C’était au bord du lac. Simon-Pierre avait dit : « Je m’en vais à la pêche. » Les autres répondirent : » Nous allons avec toi « . Et pendant toute la nuit, ils jetèrent leur filet, mais ils ne prirent rien. C’est ainsi que l’on quitte la rive, la terre ferme, pour s’en aller au large et jeter son filet. « Pêcheurs d’hommes », disait-on. Mais l’homme ne mordait pas. Ou il ne mordait plus. On avait même parfois l’impression d’un filet qui était tout troué. Et les rares poissons qu’il contenait encore s’échappaient, s’en allaient.

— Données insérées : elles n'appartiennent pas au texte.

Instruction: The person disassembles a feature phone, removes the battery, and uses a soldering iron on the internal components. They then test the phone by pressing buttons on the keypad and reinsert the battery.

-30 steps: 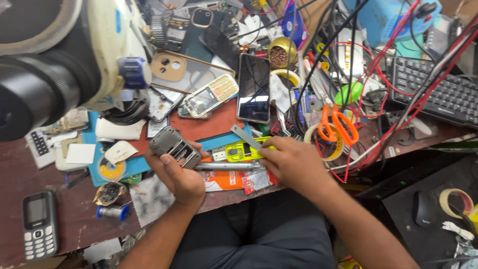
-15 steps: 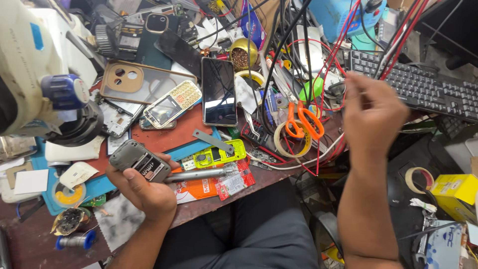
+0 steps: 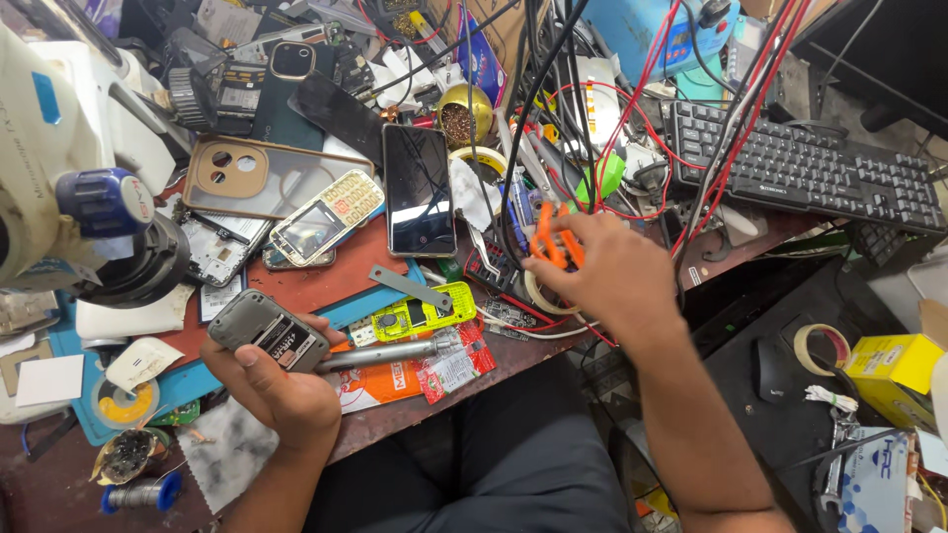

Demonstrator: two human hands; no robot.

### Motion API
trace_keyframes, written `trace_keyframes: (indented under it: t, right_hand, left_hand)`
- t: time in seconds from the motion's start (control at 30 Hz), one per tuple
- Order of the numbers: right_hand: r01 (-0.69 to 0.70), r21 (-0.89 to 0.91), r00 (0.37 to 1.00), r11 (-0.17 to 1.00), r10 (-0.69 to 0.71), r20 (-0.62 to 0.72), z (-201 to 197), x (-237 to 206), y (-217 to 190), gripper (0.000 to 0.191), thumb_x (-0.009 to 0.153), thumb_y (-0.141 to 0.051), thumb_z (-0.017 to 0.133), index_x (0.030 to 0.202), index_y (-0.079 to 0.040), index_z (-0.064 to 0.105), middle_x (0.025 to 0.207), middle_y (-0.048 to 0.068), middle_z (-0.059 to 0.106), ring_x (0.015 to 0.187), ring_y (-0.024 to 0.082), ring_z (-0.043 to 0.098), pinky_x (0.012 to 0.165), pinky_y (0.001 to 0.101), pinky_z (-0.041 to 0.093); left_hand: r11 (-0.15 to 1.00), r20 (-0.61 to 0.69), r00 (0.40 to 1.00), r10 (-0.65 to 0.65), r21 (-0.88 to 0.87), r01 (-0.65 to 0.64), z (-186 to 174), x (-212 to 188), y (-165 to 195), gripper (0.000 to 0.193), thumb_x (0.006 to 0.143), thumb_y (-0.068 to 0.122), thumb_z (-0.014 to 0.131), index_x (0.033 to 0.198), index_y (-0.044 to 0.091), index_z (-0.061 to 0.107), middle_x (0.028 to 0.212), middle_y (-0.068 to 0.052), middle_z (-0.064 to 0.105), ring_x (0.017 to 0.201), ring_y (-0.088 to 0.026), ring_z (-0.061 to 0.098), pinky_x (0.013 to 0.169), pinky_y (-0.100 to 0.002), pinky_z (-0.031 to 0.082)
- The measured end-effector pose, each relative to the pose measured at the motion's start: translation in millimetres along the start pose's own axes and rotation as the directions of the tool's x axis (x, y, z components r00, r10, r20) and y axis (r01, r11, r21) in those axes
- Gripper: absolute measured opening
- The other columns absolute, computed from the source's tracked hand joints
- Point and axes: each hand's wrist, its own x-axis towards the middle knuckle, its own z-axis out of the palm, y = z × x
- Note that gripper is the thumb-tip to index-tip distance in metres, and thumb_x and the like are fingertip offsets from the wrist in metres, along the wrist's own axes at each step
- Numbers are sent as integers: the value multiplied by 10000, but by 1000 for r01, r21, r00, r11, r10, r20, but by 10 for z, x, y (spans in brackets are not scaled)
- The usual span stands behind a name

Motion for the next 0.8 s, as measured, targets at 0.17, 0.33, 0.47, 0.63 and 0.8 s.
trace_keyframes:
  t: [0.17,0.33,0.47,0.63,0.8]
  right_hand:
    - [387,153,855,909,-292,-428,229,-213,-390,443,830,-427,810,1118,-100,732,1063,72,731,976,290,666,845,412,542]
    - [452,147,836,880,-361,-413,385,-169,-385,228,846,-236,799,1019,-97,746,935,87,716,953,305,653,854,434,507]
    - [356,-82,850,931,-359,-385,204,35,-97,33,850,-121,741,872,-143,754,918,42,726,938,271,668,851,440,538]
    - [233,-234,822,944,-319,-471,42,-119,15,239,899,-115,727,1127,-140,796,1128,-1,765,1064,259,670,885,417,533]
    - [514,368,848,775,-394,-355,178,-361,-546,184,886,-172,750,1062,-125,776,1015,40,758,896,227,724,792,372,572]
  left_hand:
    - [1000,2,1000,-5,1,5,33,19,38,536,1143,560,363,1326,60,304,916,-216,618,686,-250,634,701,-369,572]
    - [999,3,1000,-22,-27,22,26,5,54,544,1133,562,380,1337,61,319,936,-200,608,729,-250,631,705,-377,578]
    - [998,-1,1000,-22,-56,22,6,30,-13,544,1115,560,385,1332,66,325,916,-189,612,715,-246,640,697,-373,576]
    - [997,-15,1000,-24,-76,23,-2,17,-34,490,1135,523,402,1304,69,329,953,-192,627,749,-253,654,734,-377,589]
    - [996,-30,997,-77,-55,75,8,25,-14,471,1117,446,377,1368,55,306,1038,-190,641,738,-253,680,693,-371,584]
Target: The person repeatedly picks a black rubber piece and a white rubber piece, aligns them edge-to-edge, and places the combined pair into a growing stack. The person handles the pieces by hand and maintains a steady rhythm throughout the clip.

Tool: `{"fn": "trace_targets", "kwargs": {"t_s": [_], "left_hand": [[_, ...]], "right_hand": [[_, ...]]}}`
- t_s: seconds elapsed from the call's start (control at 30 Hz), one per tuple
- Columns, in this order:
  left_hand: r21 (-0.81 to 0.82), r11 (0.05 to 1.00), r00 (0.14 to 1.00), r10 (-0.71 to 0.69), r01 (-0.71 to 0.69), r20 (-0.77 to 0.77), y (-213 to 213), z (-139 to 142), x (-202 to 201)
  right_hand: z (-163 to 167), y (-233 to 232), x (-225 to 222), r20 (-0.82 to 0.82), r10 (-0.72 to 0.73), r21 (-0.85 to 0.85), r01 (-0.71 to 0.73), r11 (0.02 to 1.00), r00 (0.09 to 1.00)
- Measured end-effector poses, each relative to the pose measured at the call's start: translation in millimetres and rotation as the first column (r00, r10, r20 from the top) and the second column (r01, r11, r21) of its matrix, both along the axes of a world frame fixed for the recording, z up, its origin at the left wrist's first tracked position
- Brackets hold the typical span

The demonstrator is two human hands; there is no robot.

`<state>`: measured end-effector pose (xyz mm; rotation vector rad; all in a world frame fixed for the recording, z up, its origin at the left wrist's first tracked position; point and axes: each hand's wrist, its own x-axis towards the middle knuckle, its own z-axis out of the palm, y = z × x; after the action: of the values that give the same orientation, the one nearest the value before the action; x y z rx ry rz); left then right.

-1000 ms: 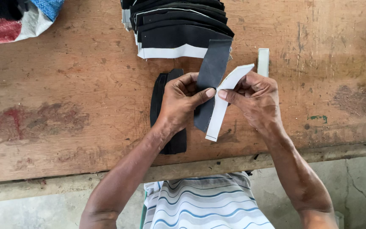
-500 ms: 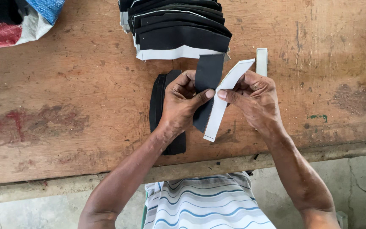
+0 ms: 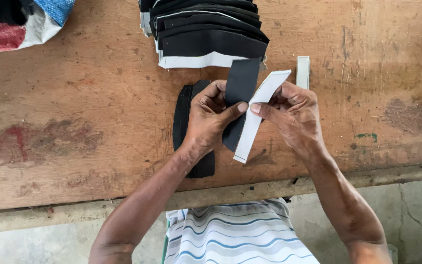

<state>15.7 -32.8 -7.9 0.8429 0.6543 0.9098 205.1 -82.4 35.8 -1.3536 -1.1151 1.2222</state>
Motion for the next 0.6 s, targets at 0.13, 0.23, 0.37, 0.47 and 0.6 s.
{"fn": "trace_targets", "kwargs": {"t_s": [0.13,0.23,0.37,0.47,0.6], "left_hand": [[0.153,0.988,1.0,-0.008,0.012,-0.029,-1.3,6.4,-2.1],[0.226,0.969,0.986,-0.061,0.096,-0.157,2.1,9.1,-6.7],[0.142,0.982,0.974,-0.094,0.125,-0.207,8.0,5.7,-7.3],[-0.003,0.993,0.987,-0.119,0.12,-0.104,9.3,1.5,-4.8],[-0.163,0.983,0.991,-0.067,0.086,0.117,9.8,-0.5,-3.3]], "right_hand": [[5.9,2.9,1.9,0.163,0.008,-0.07,0.004,0.998,0.987],[11.3,5.7,0.5,0.194,0.052,-0.123,-0.029,0.992,0.98],[18.5,5.3,0.3,0.231,0.108,-0.225,-0.055,0.973,0.967],[19.9,5.3,3.0,0.227,0.12,-0.133,-0.091,0.987,0.966],[12.2,3.8,0.2,0.216,0.038,-0.022,-0.034,0.999,0.976]]}}
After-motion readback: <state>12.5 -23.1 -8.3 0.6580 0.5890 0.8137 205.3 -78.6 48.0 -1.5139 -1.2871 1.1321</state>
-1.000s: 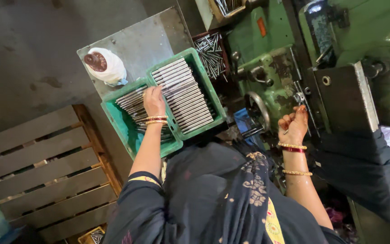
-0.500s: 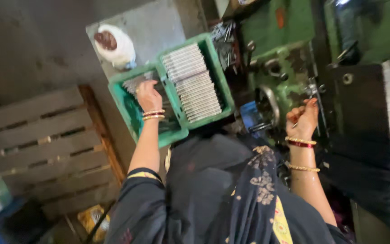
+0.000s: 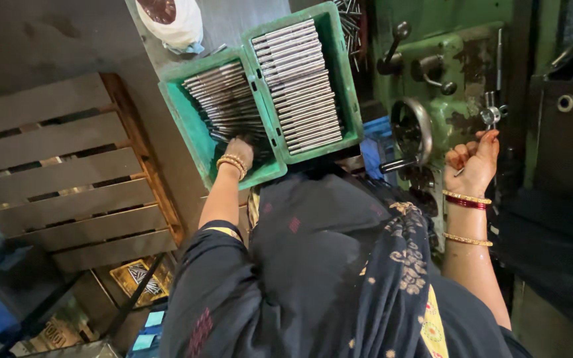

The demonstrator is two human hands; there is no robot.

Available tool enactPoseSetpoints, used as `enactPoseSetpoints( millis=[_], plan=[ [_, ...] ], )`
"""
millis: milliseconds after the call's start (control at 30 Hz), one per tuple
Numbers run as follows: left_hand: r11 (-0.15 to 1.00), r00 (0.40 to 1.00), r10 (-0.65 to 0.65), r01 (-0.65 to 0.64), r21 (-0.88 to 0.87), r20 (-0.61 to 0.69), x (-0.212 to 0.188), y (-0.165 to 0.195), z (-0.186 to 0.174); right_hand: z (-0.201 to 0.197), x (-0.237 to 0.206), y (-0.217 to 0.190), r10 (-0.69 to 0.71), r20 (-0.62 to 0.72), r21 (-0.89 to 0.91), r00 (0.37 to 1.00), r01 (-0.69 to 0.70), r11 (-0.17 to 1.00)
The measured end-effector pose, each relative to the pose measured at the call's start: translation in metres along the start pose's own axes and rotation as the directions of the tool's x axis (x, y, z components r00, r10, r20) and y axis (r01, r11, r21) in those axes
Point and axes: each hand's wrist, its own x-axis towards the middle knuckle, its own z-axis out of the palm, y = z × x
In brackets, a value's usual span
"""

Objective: The person repeatedly picks metal rods from a green crate, inserts them into a lathe chuck, operates the machine to machine the rods, and then removes the finished pieces. The process is repeated continuously throughout the clip.

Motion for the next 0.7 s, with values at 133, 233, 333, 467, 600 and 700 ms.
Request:
enactPoseSetpoints(
  millis=[133,233,333,467,600,700],
  plan=[
    [0.869,0.995,-0.024,0.071,-0.490,0.101,-0.004,-0.009,-0.008,0.008,0.002,-0.004,0.020,0.030,0.036,0.999,-0.021,0.999],
    [0.283,0.983,-0.179,0.022,-0.959,-0.030,-0.010,-0.040,-0.032,0.016,0.003,-0.001,0.102,-0.004,0.080,0.995,-0.102,0.992],
    [-0.262,0.924,-0.351,-0.251,-0.932,-0.150,0.000,-0.056,-0.073,0.034,0.004,0.003,0.281,0.073,0.159,0.957,-0.290,0.944],
    [-0.376,0.894,-0.402,-0.356,-0.856,-0.195,0.076,0.021,-0.147,0.080,0.000,0.007,0.373,0.201,0.168,0.906,-0.407,0.898],
    [-0.022,0.821,0.221,-0.535,-0.845,-0.526,0.096,0.159,-0.211,0.122,-0.011,0.002,0.362,0.294,0.151,0.885,-0.417,0.896],
    [-0.175,0.902,0.328,-0.235,-0.956,-0.282,0.076,0.213,-0.258,0.133,-0.023,-0.004,0.370,0.323,0.069,0.871,-0.411,0.909]
  ],
)
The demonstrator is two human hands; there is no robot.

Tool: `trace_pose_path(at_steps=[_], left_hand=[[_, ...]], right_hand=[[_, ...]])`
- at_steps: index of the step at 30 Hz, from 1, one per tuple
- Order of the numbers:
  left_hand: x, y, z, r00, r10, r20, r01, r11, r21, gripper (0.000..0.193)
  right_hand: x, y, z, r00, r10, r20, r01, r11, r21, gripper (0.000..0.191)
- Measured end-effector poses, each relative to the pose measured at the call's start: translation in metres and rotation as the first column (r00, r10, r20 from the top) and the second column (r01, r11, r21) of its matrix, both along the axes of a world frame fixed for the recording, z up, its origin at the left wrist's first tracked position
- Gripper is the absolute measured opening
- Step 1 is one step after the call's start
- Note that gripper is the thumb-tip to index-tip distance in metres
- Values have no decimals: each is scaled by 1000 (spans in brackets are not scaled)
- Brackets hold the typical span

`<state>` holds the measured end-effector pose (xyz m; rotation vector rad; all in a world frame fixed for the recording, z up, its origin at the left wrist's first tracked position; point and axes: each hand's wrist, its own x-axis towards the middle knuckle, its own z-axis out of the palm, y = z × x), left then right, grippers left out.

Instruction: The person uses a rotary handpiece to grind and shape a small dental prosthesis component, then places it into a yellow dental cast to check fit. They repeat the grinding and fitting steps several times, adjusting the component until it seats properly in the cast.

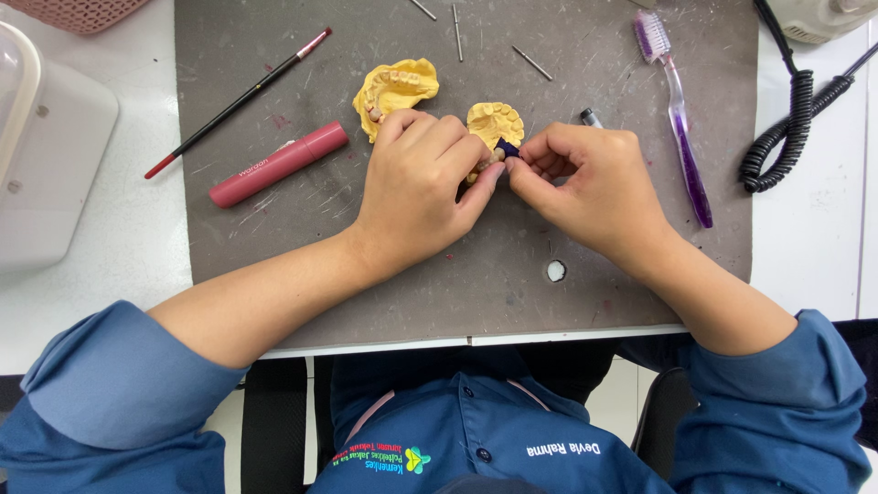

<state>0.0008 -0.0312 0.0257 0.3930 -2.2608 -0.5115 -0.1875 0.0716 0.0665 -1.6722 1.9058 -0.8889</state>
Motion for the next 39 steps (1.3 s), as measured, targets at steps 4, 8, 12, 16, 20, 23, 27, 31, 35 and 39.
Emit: trace_pose_path(at_steps=[4, 8, 12, 16, 20, 23, 27, 31, 35, 39], left_hand=[[-1, 0, 0, 1000, -1, -25, 2, 999, 43, 19], [-2, 1, 1, 1000, 8, -28, -6, 998, 56, 21], [-2, 1, 1, 1000, 15, -27, -14, 999, 41, 24], [-1, 1, 0, 1000, 25, 14, -25, 1000, -3, 25], [-2, 1, 1, 999, 37, 28, -36, 999, -13, 24], [-3, 3, 1, 998, 42, 38, -42, 999, -2, 22], [-5, 5, 1, 998, 40, 47, -42, 998, 37, 20], [-6, 5, 2, 999, 34, 39, -36, 997, 66, 19], [-6, 5, 2, 999, 34, 41, -36, 997, 69, 19], [-5, 4, 2, 999, 36, 41, -39, 997, 70, 22]], right_hand=[[0, 1, 1, 1000, 6, -1, -6, 1000, -7, 15], [0, 1, 1, 1000, 4, 6, -4, 1000, -5, 15], [-1, 1, 1, 1000, 6, 3, -6, 1000, -1, 15], [-3, 1, 1, 1000, 23, 4, -23, 1000, 8, 15], [-5, 0, 2, 999, 49, -14, -49, 999, -1, 15], [-5, 0, 3, 997, 69, -26, -69, 998, -9, 15], [-4, 0, 5, 994, 76, -74, -76, 997, 2, 14], [-4, 0, 8, 994, 80, -74, -78, 997, 24, 13], [-9, 4, 13, 994, 106, -42, -100, 988, 121, 14], [-19, 12, 21, 997, 76, 12, -77, 991, 112, 16]])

C’est alors qu’on décide de regagner la terre ferme.
Mais sur le bord du lac, il y avait un homme. Un homme qui avait faim, qui n’avait pas mangé, qui demandait du poisson. Ils ne le reconnurent pas. Ainsi arrive-t-il qu’à ceux qui perdent pied quand ils sont dans le lac, ceux qui sont dans la nuit, ceux qui font demi-tour parce qu’ils sont déçus, ceux qui cherchent une terre ferme et la sécurité, on indique un rivage, qui est là-bas, au loin ; là où le jour se lève ; où un homme se tient, debout et glorieux, et les bras grands ouverts. Mais l’homme qui est là, il a faim et demande. On ne le reconnaît pas.
Mais sur le bord du lac, l’homme leur dit : « Venez déjeuner avec moi. » Alors, un peu gêné, on n’ose rien demander. Mais on le reconnaît : c’est lui, c’est le Seigneur. A commencer d’abord par celui qu’il aimait. Comme s’il fallait aimer pour bien le reconnaître. Et puis Pierre a suivi. Après, comme au tombeau. Comme si les chefs jamais n’arrivaient les premiers. Comme si eux devaient dire, affirmer publiquement, faire profession de foi, pour qu’on en soit bien sûr : « Tu sais bien que je t’aime. » Alors au bord du lac, à la lumière du jour, on partage le pain. Et puis on prend le large.